Add geo-experiment design workflow and sensitivity check plotting for Synthetic Control by drbenvincent · Pull Request #819 · pymc-labs/CausalPy

drbenvincent · 2026-04-02T21:05:46Z

Summary

Adds prospective experiment-design capabilities and first-class sensitivity check plotting to SyntheticControl.

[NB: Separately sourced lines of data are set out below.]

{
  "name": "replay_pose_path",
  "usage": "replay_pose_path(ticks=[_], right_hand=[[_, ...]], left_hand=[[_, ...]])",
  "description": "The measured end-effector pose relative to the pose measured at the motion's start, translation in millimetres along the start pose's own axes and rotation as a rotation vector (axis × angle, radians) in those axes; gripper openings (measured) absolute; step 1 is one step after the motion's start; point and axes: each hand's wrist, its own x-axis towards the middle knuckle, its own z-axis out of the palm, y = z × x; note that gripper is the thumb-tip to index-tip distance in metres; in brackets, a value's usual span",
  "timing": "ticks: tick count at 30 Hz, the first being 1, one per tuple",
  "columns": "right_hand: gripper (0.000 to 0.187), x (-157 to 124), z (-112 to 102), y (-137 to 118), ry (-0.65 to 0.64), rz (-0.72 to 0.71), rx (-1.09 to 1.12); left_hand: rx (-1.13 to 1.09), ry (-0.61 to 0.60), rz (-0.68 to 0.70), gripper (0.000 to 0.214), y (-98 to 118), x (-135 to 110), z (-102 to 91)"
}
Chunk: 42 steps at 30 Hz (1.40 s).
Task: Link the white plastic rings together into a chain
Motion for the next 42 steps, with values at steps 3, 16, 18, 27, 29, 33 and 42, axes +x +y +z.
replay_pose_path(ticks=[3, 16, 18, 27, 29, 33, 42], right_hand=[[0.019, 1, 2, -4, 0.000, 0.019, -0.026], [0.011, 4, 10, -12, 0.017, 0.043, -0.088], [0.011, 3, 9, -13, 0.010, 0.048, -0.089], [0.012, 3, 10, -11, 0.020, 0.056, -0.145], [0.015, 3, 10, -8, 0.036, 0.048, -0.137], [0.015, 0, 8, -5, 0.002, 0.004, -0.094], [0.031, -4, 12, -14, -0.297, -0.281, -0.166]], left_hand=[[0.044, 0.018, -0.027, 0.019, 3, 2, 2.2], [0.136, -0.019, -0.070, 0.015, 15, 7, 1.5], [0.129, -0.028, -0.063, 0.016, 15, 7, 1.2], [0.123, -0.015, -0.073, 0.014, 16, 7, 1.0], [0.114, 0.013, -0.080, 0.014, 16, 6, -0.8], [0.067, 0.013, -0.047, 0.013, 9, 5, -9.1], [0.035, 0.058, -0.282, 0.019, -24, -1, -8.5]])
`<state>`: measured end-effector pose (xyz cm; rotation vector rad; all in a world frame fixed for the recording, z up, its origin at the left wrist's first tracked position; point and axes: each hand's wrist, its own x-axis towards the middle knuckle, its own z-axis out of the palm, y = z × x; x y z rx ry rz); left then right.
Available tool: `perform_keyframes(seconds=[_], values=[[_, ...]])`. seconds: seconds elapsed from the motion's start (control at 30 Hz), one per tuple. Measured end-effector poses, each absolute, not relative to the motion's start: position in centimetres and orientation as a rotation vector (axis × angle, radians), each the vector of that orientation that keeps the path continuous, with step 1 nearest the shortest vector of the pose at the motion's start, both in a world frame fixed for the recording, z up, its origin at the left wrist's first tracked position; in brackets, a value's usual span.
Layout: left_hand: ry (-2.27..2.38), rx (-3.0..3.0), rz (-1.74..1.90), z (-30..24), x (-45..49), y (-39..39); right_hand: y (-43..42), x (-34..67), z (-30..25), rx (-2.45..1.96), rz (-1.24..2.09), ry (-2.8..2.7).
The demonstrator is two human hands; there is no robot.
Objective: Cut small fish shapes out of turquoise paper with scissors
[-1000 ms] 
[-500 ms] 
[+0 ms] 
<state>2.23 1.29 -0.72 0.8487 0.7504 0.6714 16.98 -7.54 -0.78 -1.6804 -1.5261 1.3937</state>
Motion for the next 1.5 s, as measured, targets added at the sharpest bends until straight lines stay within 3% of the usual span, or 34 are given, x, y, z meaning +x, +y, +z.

Design-phase methods — so practitioners can assess whether a geo-experiment will work before committing budget:

SyntheticControl.from_pre_period() creates a design-phase instance from pre-period data only
validate_design() — dress rehearsal: injects a known effect and checks recovery
power_analysis() — simulation-based Bayesian power curve
donor_pool_quality() — composite quality score (correlation, convex hull, weight concentration)
DressRehearsalCheck wraps dress rehearsal as a Check for pipeline integration
Result classes (DressRehearsalResult, PowerCurveResult, DonorPoolQualityResult) with plot() and summary() methods

Sensitivity check plotting — previously, check visualizations lived as ~80 lines of custom matplotlib in the notebook. Now they are part of the library:

New causalpy/checks/_plot_helpers.py with shared forest_plot() and null_distribution_plot() helpers
plot() staticmethods on PlaceboInSpace, PlaceboInTime, LeaveOneOut, and PriorSensitivity
Each check's run() auto-populates CheckResult.figures with matplotlib figures
GenerateReport now renders check figures in the HTML report (base64-encoded PNGs)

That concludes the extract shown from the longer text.